Beantown's Favorite Fruit

Our indefatigable, ubiquitous mayor was...of course...at the Beantown Jazz Festival on Columbus Avenue today. Mayoral challenger for Nov. 3rd, Councilor Michael Flaherty was not. In fact, his next scheduled event is for Oct. 1st in Charlestown — the campaign kick-off.

I was there for the music and did expect candidates for council or mayor. Wandering the length of the festival several times, I didn't see any of the former in four hours and only one for mayor. There were thousands of jolly locals, almost certainly saturated with registered voters.

Regardless, I finished a great show by Joe Louis Walker, the only blues on the sked. I rolled over to catch the first couple of numbers of Jane Bunnett (flute and soprano sax) with Elio Villafranca on piano; she was sort of wispy and comparatively LITE Latin jazz.

I just had to catch Berklee's P0Funk Ensemble, whom Prof. Lenny Stallworth funnels into reprising Parliament Funkadelic's strong music and weird 70s drag. I may post at Harrumph! on this because my high school (Plainfield, NJ) classmates were the original Parliaments. That was George Clinton's first band, who dropped the s at the end and then added Fundadelic as he invented funk music.

To my surprise, before the heavily made-up young honkies playing music originated by black guys in conks and fros started, a clump of big shots took the mic. Beantown Jazz Festival founder Darryl Settles was joined by the likes of Berklee President Roger Brown, who in turn introduced Da Mare.

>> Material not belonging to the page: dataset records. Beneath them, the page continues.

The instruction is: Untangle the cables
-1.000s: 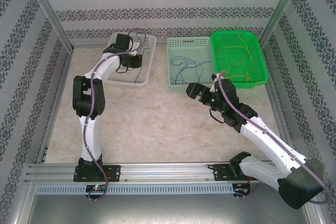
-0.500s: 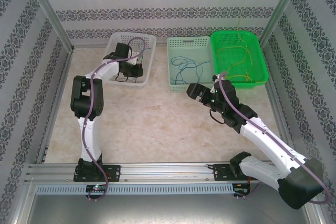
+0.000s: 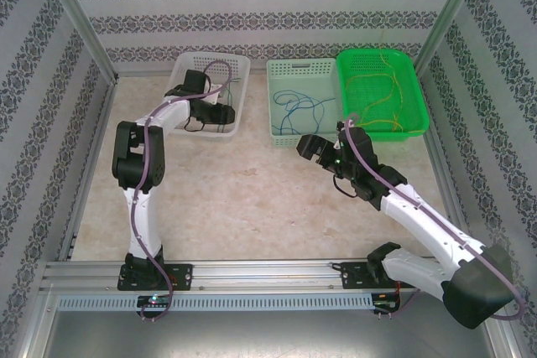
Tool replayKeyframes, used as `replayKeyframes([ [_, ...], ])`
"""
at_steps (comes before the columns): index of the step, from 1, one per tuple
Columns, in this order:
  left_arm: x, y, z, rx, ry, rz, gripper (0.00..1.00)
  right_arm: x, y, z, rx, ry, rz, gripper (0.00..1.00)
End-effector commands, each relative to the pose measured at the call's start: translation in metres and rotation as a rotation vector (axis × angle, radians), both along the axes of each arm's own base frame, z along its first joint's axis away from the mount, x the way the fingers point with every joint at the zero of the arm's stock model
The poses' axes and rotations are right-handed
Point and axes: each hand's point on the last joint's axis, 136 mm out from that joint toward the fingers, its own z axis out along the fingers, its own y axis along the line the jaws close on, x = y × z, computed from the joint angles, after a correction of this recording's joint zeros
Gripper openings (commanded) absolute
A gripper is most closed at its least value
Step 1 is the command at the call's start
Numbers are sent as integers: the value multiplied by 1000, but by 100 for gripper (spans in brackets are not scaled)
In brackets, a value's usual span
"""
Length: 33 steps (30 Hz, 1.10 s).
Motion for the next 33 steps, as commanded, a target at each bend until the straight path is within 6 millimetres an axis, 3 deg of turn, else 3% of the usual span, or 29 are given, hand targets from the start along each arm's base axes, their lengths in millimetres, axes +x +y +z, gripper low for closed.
replayKeyframes([
  [1, 13, 9, 49, 11, -131, 35, 87, 0, -15, -5, -60, -20, -40, 98],
  [2, 13, 10, 52, 17, -141, 39, 100, -1, -18, -6, -78, -24, -42, 98],
  [8, 8, 20, 69, 54, -180, 75, 100, 2, -42, -3, -255, -99, -61, 98],
  [16, 2, 30, 91, 73, -243, 132, 100, 5, -63, 16, -391, -210, -57, 98],
  [23, -5, 35, 94, 95, -262, 139, 100, 1, -82, 24, -484, -316, -75, 98],
  [33, -17, 37, 102, 90, -307, 140, 100, 8, -112, 18, -641, -382, -109, 98],
])
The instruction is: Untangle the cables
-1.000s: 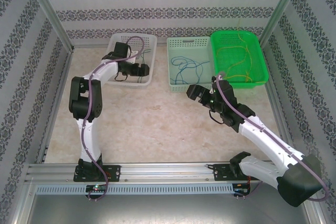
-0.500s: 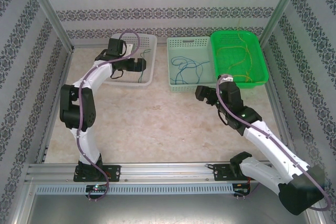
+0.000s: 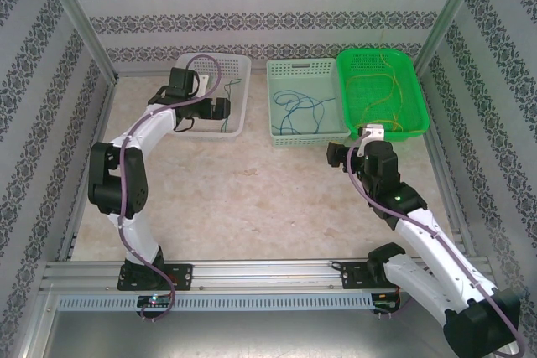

Brown was none too subtle. In an apparent ad lib performance, he recounted years of solid support for the festival by Menino. He also stirred the crowd by introducing him as the next mayor. The huge audience in front of the stage was largely middle aged white folk, probably from the South End and probably Menino voters. They acted like he was the reason they had come and cheered mightily.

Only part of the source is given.